An example would be 1,3-butadiene: it has 4 molecular p-orbitals and 2*3= 6 hybridized sp2 orbitals? So the p-orbitals maintain their shape (like the atomic p-orbitals) but now we call them molecular orbitals.

The sp2 orbitals are AOs, which combine into MOs to form the σ bonds. The un-hybridized (left over) p AOs combine into MOs to form π bonds.

 

[christian0710]

Hi and thank you for the reply:
So in the below example you mention that sp2 orbitals ARE atomic orbitals (how can sp,sp2,sp3 be atomic orbitals- I thought they were only hybrid orbitals?) which form to combine Molecular orbitals. I'm not sure I'm following what you wrote aboute the LCAO-MO theory. So is it a incorrectly understood that when atomic orbitals combine they form hybrid orbitals (which form sigma bonds), and the left over orbitals (which are not hybridized) Can or cannot overlap to form sigma bonds?

 

[christian0710]

Can you recommend a book i can read to understand it more clearly? I'm taking organic chemistry, and I wan't to understand how Molecular Orbital theory can descibe or account for all the chemical bonds and chemical interactions taking place in chemistry.

 

[DrClaude]

Hi and thank you for the reply:
So in the below example you mention that sp2 orbitals ARE atomic orbitals (how can sp,sp2,sp3 be atomic orbitals- I thought they were only hybrid orbitals?)

Atomic orbitals correspond to possible states for electrons in an atom. The hybirdized sp, sp² and sp³ orbitals are still orbitals calculated for one atom, and therefore are atomic orbitals.

I mentionned "hydrogen-like" orbitals because the s, p and d orbitals that you are familiar with are adapted from the solution you get for the hydrogen atom (only one electron). When considering atoms with more than one electron, exact solutions are not possible, and an approximate description for orbitals is used.

So is it a incorrectly understood that when atomic orbitals combine they form hybrid orbitals (which form sigma bonds), and the left over orbitals (which are not hybridized) Can or cannot overlap to form sigma bonds?

When atomic orbitals are combined on one atom, the result is called hybrid orbtials (which are still atomic orbitals). When atomic orbitals are combined on different atoms, the result is a molecular orbital.
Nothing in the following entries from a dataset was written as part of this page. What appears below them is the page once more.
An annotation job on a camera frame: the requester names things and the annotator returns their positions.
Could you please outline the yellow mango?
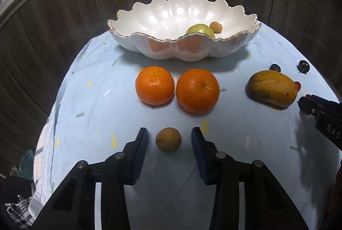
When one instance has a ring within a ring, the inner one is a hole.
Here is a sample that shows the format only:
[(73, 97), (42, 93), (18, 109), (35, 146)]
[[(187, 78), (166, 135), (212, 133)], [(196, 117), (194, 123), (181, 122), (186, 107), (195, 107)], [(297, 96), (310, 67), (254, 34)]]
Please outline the yellow mango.
[(298, 89), (288, 76), (273, 70), (262, 70), (249, 78), (247, 92), (254, 99), (287, 108), (296, 100)]

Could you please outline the white scalloped ceramic bowl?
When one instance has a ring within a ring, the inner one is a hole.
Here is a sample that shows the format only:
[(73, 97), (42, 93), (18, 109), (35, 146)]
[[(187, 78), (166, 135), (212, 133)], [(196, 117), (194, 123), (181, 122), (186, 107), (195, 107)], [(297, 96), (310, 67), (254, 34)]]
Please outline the white scalloped ceramic bowl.
[[(212, 22), (223, 26), (215, 39), (186, 34), (189, 27)], [(119, 10), (107, 21), (112, 37), (123, 48), (151, 59), (179, 59), (186, 62), (235, 53), (258, 34), (256, 14), (245, 14), (242, 5), (231, 7), (225, 0), (152, 0), (134, 3), (130, 11)]]

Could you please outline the orange mandarin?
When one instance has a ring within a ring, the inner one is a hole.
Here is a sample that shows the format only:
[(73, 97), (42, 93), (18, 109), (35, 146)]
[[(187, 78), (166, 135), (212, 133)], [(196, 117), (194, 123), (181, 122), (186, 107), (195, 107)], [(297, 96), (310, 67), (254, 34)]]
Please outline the orange mandarin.
[(174, 94), (174, 79), (165, 68), (150, 66), (140, 71), (135, 88), (142, 102), (159, 106), (171, 100)]
[(215, 76), (205, 69), (184, 72), (176, 85), (176, 99), (182, 108), (194, 114), (204, 114), (218, 102), (220, 87)]

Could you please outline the small brown longan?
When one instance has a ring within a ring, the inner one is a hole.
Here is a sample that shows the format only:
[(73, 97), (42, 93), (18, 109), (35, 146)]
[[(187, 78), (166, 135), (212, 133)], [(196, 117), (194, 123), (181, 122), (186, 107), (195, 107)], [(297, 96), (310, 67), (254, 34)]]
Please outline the small brown longan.
[(156, 146), (163, 152), (174, 152), (181, 144), (181, 135), (174, 128), (164, 128), (156, 135)]

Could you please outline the large dark grape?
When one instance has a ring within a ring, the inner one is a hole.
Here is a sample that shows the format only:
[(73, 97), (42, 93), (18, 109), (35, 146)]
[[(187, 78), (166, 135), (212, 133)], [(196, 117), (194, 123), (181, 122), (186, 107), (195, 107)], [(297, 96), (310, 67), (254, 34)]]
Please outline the large dark grape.
[(310, 70), (310, 65), (306, 60), (300, 60), (297, 65), (297, 69), (299, 72), (307, 74)]

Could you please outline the brown longan in bowl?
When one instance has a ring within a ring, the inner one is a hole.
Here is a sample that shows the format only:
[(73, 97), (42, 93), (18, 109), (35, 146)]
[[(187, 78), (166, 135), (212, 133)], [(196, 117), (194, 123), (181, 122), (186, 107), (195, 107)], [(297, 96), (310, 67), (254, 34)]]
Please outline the brown longan in bowl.
[(212, 22), (209, 27), (214, 33), (221, 33), (223, 30), (223, 26), (216, 21)]

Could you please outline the small dark blueberry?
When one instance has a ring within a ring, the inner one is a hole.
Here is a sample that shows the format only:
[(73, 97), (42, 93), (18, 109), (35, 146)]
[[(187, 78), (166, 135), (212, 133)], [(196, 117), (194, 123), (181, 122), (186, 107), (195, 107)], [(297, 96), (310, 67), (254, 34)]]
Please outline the small dark blueberry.
[(270, 70), (273, 70), (273, 71), (276, 71), (276, 72), (281, 72), (281, 68), (280, 68), (280, 66), (278, 66), (276, 63), (273, 63), (271, 66), (270, 66), (270, 68), (269, 68)]

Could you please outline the green round fruit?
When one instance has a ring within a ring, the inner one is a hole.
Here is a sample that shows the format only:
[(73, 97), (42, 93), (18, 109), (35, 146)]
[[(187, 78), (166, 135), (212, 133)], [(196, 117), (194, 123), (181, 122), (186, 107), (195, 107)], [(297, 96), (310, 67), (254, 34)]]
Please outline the green round fruit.
[(215, 34), (213, 30), (209, 26), (202, 24), (202, 23), (189, 27), (186, 31), (186, 34), (191, 34), (191, 33), (201, 33), (201, 34), (207, 35), (215, 39)]

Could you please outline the checkered cloth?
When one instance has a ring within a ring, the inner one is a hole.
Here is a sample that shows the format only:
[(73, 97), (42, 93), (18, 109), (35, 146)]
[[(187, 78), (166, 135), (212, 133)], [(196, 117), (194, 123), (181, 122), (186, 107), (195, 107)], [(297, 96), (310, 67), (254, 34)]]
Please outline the checkered cloth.
[(32, 197), (17, 195), (17, 203), (4, 203), (6, 214), (17, 229), (31, 229), (34, 219), (28, 211)]

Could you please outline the light blue patterned tablecloth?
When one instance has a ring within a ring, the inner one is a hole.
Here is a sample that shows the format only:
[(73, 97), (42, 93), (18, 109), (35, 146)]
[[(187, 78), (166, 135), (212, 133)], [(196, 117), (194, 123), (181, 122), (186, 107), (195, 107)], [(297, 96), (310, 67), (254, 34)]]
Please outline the light blue patterned tablecloth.
[[(154, 60), (122, 48), (105, 32), (91, 39), (70, 66), (58, 91), (35, 156), (36, 191), (29, 213), (36, 217), (63, 178), (80, 160), (102, 162), (148, 129), (150, 141), (137, 183), (125, 188), (133, 229), (208, 229), (215, 188), (199, 176), (191, 130), (237, 161), (263, 161), (301, 212), (309, 229), (318, 229), (341, 152), (315, 129), (315, 120), (296, 103), (285, 110), (247, 97), (249, 78), (276, 63), (301, 84), (300, 95), (336, 100), (318, 70), (297, 70), (304, 56), (281, 35), (262, 25), (256, 37), (224, 58), (198, 62)], [(149, 66), (167, 69), (177, 80), (192, 68), (214, 74), (220, 86), (208, 114), (185, 112), (172, 99), (153, 107), (136, 95), (135, 80)], [(180, 147), (163, 152), (156, 135), (164, 128), (181, 135)]]

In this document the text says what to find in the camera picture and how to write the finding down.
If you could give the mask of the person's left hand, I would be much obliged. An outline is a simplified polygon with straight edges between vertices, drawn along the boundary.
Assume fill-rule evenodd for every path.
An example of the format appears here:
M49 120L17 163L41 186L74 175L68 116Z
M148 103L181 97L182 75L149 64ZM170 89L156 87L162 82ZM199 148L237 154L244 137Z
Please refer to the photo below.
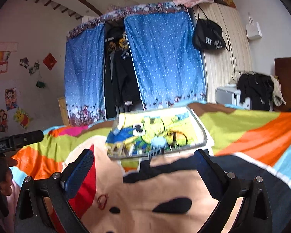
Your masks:
M18 162L13 158L0 158L0 192L4 196L12 194L12 179L13 175L10 167L17 166Z

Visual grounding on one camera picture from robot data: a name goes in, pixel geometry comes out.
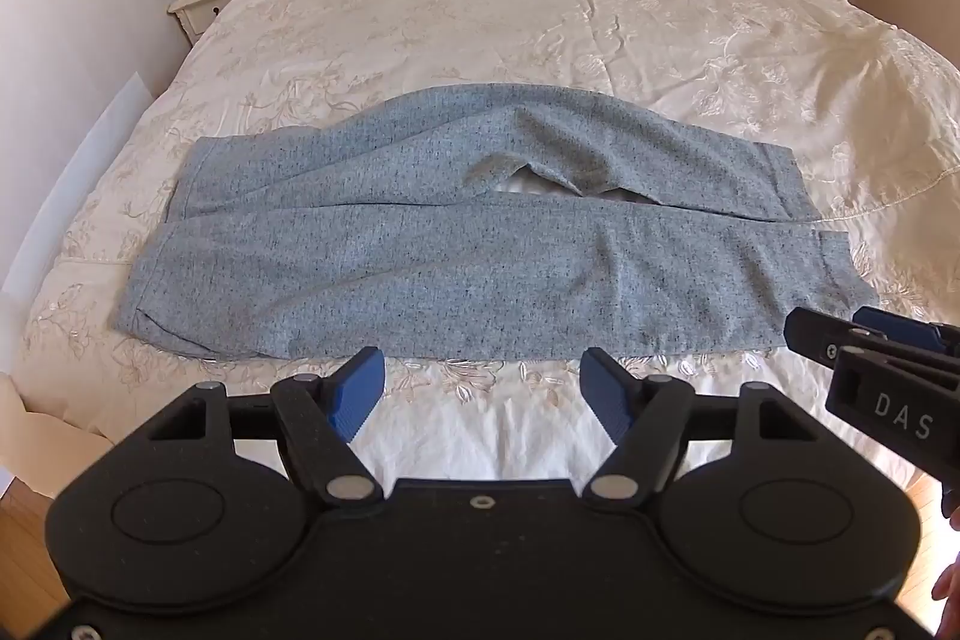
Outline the person right hand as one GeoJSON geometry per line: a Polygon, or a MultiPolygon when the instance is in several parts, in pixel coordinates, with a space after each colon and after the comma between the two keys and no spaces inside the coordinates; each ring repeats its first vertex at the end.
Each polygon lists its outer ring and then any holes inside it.
{"type": "Polygon", "coordinates": [[[942,617],[939,629],[935,632],[937,638],[958,637],[958,601],[960,601],[960,557],[955,559],[937,578],[932,587],[931,598],[934,603],[942,603],[942,617]]]}
When molecular orbitals are occupied, this can lead to the formation of a bond (ut not necessarily, some molecular orbitals are anti-bonding).

In organic chemistry, you are mainly concerned with the hybridization of C (although N hybridization can also explain the bonding in some molecules). In most cases, the hybrid orbitals will form sigma bonds and the left-over p orbitals (for sp and sp²) will make pi bonds.
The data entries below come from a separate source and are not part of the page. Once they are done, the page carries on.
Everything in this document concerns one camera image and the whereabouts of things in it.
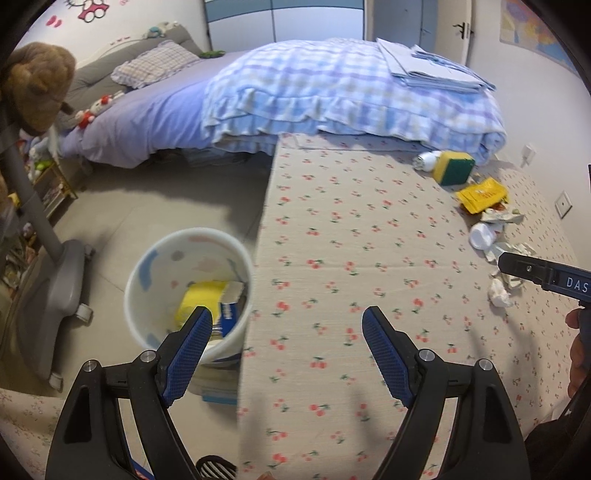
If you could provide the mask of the person right hand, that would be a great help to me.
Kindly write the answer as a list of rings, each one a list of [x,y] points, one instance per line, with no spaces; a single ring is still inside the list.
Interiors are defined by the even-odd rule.
[[[579,312],[580,309],[575,309],[566,315],[565,322],[569,328],[575,330],[579,329]],[[572,398],[577,393],[588,374],[588,369],[583,365],[585,360],[585,349],[580,334],[577,334],[573,340],[570,348],[570,359],[571,366],[569,372],[568,396]]]

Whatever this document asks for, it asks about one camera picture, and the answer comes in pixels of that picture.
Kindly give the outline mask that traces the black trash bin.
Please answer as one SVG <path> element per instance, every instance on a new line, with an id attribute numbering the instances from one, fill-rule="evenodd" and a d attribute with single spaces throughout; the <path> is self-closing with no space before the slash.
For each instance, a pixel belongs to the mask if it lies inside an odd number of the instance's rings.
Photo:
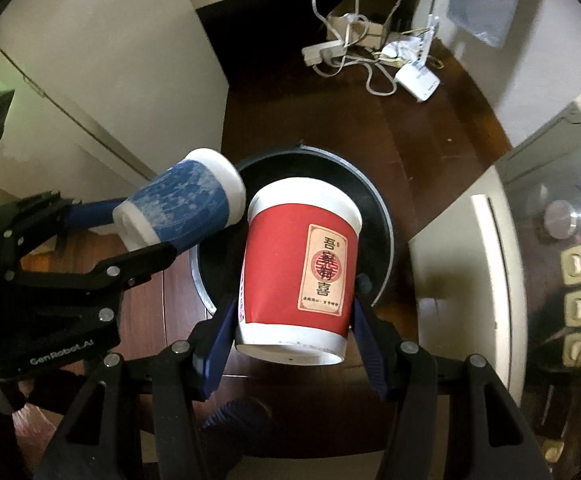
<path id="1" fill-rule="evenodd" d="M 346 193 L 361 212 L 355 273 L 355 293 L 370 307 L 378 306 L 386 292 L 396 257 L 396 237 L 391 214 L 371 180 L 347 159 L 322 148 L 298 145 L 261 154 L 237 165 L 252 200 L 264 186 L 291 177 L 330 183 Z M 284 263 L 304 260 L 309 217 L 307 214 L 274 214 L 263 262 L 282 278 L 291 278 Z M 246 249 L 247 219 L 205 238 L 190 250 L 192 278 L 207 312 L 213 314 L 236 298 Z"/>

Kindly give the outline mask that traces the red paper cup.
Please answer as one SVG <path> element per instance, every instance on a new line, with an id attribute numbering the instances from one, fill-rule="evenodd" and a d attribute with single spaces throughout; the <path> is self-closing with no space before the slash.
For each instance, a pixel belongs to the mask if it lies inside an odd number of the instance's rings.
<path id="1" fill-rule="evenodd" d="M 273 216 L 309 217 L 304 260 L 282 278 L 263 262 Z M 248 208 L 235 348 L 261 361 L 327 366 L 344 361 L 358 257 L 361 212 L 322 180 L 293 177 L 264 186 Z"/>

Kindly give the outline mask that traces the white power strip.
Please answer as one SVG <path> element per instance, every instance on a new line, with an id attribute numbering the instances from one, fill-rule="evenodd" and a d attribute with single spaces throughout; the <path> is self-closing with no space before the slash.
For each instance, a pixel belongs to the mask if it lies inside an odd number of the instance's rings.
<path id="1" fill-rule="evenodd" d="M 317 66 L 332 58 L 341 58 L 346 54 L 346 47 L 341 40 L 331 40 L 304 47 L 301 49 L 301 54 L 307 66 Z"/>

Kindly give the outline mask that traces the cream safe cabinet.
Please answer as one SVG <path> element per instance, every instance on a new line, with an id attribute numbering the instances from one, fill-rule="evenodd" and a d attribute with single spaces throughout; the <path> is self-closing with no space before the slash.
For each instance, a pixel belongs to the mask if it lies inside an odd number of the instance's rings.
<path id="1" fill-rule="evenodd" d="M 409 244 L 422 346 L 483 356 L 537 445 L 581 479 L 581 93 Z"/>

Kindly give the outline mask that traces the blue paper cup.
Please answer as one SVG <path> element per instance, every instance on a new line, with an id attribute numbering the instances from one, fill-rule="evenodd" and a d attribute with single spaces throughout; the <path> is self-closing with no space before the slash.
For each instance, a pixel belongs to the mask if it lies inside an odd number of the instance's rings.
<path id="1" fill-rule="evenodd" d="M 196 148 L 112 211 L 133 252 L 162 243 L 187 252 L 242 219 L 246 188 L 236 168 L 211 148 Z"/>

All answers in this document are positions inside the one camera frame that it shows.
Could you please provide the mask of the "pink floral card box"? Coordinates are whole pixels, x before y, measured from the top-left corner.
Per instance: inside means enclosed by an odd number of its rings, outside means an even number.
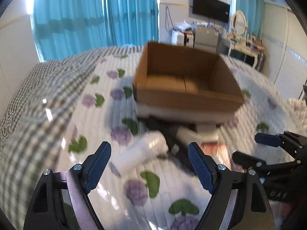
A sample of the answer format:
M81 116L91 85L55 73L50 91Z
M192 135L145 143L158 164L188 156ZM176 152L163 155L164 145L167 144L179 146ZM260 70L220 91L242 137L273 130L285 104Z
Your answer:
M211 156L218 165L222 164L231 169L230 157L225 144L205 143L200 148L206 155Z

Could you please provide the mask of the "white power adapter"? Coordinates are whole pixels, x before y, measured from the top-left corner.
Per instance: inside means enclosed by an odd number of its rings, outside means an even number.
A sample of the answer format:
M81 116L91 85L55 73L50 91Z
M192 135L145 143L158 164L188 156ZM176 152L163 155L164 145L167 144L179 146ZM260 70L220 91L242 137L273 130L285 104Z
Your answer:
M196 130L200 136L201 143L217 143L219 135L216 125L211 124L197 124Z

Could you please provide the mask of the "white cylindrical plug adapter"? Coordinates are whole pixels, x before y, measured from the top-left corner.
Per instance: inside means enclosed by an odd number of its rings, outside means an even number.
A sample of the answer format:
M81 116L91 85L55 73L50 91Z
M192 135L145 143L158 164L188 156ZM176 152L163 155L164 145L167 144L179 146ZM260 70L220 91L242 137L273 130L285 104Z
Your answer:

Can you recommend a book i can read to understand it more clearly? I'm taking organic chemistry, and I wan't to understand how Molecular Orbital theory can descibe or account for all the chemical bonds and chemical interactions taking place in chemistry.

You have to look at books on quantum chemistry. A good choice is the one by McQuarrie:http://books.google.se/books/about/Quantum_Chemistry.html?id=zzxLTIljQB4C&redir_esc=y

 

[DrDu]

One should also mention that hybrid orbitals are a concept from valence bond theory rather than molecular orbital theory.